[Activity] From the records below, output exactly the lines running from the line containing "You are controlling" through the line containing "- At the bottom", and no others.

[Records for the exercise]
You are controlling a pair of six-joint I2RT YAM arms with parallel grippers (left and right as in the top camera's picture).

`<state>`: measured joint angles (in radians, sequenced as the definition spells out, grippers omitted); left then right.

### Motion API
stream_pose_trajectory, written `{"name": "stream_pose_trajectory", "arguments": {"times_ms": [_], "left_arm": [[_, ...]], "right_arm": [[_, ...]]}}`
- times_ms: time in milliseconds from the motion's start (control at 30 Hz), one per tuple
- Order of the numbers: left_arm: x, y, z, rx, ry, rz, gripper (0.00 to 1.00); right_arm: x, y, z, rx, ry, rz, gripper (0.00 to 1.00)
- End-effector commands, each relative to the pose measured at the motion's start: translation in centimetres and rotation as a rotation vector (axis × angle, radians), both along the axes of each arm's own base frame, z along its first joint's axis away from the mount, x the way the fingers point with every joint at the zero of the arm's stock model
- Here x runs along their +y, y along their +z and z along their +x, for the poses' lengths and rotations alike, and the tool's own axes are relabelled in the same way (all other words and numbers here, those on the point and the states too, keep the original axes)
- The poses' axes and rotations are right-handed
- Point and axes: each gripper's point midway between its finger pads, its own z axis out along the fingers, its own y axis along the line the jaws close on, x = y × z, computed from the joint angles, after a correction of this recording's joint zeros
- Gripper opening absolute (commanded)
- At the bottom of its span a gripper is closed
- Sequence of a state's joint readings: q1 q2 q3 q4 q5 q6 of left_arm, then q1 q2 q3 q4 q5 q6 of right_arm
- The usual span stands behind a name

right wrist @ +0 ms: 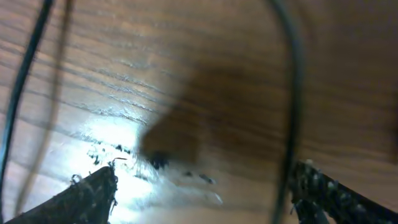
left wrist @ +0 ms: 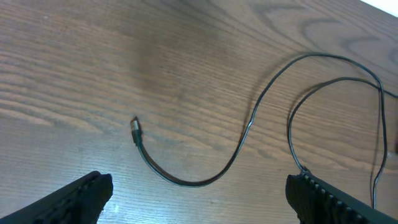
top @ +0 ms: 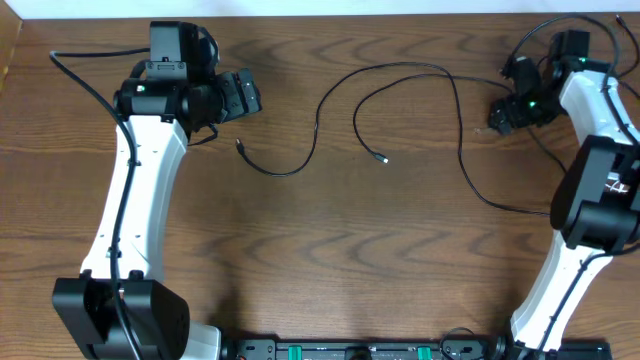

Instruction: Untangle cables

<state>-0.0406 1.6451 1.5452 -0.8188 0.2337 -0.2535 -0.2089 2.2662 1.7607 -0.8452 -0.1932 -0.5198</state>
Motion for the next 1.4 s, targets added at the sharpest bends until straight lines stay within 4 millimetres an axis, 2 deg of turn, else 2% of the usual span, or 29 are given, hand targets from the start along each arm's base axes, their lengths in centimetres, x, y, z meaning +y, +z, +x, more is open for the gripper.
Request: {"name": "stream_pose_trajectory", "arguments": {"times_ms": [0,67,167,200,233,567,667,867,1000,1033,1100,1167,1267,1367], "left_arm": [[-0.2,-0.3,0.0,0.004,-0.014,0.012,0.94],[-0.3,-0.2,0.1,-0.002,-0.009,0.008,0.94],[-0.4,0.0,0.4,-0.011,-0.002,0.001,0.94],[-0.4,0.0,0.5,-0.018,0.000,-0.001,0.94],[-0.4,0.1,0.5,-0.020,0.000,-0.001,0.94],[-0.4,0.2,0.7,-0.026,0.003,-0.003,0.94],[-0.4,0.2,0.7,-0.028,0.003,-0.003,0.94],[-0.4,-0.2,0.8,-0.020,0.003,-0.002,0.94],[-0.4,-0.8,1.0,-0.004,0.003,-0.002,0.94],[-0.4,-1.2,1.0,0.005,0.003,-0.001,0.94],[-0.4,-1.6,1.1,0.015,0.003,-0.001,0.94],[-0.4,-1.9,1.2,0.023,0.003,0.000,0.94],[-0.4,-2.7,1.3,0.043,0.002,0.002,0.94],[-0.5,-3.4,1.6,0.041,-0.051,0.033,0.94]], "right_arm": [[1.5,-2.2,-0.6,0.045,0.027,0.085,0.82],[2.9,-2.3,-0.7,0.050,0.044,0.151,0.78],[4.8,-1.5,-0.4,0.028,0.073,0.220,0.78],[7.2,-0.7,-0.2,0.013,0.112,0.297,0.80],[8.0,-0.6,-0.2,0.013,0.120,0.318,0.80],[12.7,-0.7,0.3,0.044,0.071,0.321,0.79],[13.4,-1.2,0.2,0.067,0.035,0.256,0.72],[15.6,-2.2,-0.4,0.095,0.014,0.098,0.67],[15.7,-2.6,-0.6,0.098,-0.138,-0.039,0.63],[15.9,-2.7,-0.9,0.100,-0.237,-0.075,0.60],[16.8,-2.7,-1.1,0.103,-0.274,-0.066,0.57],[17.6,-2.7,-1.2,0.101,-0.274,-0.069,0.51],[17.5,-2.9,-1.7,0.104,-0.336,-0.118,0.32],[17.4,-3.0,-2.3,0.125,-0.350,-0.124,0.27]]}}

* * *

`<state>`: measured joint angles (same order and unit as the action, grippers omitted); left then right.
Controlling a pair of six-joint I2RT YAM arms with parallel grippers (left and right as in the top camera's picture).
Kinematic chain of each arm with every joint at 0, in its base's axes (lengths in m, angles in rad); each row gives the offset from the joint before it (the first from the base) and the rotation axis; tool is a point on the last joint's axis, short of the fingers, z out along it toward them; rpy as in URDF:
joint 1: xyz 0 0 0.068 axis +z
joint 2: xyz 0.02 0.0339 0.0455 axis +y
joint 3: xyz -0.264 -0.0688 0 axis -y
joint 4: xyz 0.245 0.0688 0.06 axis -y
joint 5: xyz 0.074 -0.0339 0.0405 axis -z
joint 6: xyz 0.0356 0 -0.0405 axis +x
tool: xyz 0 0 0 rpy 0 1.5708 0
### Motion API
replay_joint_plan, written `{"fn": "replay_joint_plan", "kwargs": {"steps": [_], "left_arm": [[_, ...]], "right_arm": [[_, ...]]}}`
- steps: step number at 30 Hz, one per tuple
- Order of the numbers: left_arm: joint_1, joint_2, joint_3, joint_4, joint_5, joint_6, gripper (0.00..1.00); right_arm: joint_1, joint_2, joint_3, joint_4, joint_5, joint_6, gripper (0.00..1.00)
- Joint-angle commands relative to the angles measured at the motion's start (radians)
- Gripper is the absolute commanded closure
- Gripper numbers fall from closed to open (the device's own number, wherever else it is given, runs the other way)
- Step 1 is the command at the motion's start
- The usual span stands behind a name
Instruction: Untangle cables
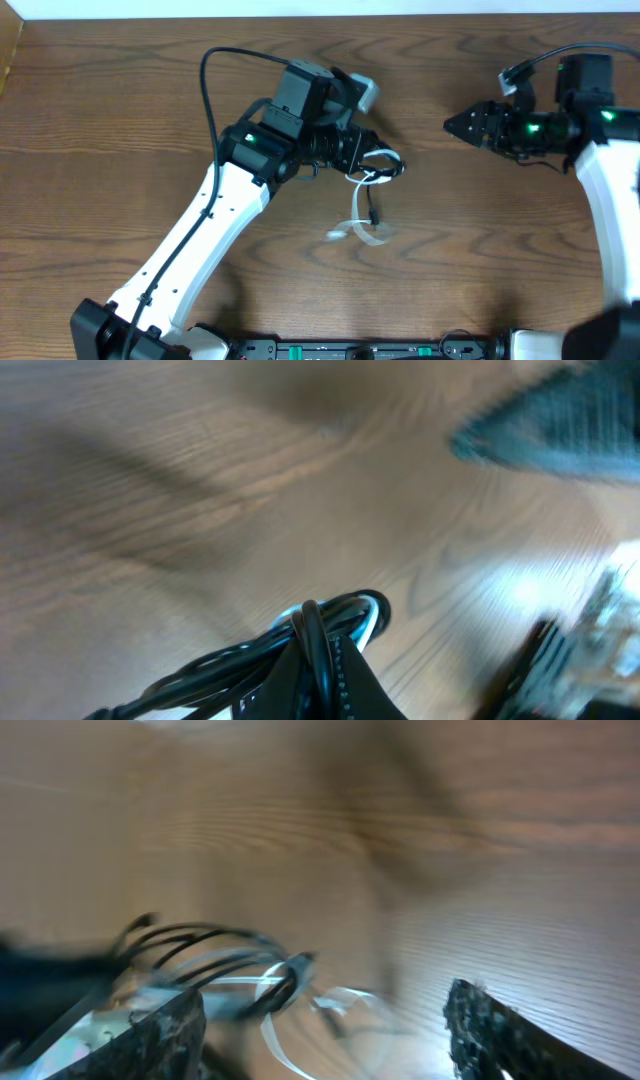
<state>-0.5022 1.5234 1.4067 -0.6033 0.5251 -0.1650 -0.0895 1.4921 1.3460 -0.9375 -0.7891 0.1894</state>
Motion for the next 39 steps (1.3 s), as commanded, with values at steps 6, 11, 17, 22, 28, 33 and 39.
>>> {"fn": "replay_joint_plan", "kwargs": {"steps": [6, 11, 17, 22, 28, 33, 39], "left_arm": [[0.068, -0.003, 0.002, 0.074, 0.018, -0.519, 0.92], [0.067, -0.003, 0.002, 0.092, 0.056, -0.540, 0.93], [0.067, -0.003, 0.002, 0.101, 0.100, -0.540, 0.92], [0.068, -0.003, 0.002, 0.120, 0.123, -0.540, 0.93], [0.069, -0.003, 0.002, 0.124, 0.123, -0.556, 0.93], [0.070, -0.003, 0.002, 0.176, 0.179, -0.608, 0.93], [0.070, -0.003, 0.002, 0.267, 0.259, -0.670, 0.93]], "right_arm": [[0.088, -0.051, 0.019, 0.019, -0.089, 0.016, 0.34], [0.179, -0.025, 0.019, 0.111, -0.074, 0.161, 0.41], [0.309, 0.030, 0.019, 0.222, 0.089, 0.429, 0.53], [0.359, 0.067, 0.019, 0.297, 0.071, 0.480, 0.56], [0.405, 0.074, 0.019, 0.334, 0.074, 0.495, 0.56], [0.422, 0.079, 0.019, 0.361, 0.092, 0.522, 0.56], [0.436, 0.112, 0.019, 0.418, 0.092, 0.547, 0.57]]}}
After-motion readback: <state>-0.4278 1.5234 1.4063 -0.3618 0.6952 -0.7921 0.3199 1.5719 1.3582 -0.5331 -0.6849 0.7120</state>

[Solution to the exercise]
You are controlling a pair of six-joint I2RT YAM arms with parallel grippers (left and right as in the top camera's picture).

`<state>`: measured joint angles (in radians, sequenced as the definition spells out, grippers omitted); left then right.

### Motion API
stream_pose_trajectory, written `{"name": "stream_pose_trajectory", "arguments": {"times_ms": [_], "left_arm": [[_, ...]], "right_arm": [[_, ...]]}}`
- times_ms: time in milliseconds from the motion's start (control at 30 Hz), one per tuple
- Order of the numbers: left_arm: x, y, z, rx, ry, rz, gripper (0.00 to 1.00); right_arm: x, y, z, rx, ry, rz, gripper (0.00 to 1.00)
- End-effector commands, each relative to the pose measured at the motion's start: translation in centimetres and rotation as a rotation vector (axis × angle, radians), both along the axes of each arm's own base frame, z along its first joint's axis away from the mount, x the way the fingers point with every joint at the zero of the arm's stock model
- Here x runs along their +y, y along their +z and z along their +x, for the poses' lengths and rotations alike, and the tool's own axes are relabelled in the same way (all other words and numbers here, those on the point and the states too, keep the original axes)
- The poses' axes and rotations are right-handed
- Point and axes: each gripper's point midway between its finger pads, its own z axis out along the fingers, its own y axis along the line the jaws close on, x = y × z, computed from the joint angles, after a correction of this recording's joint zeros
- Gripper opening absolute (commanded)
- At the bottom of its span a gripper is closed

No part of the exercise is left unanswered.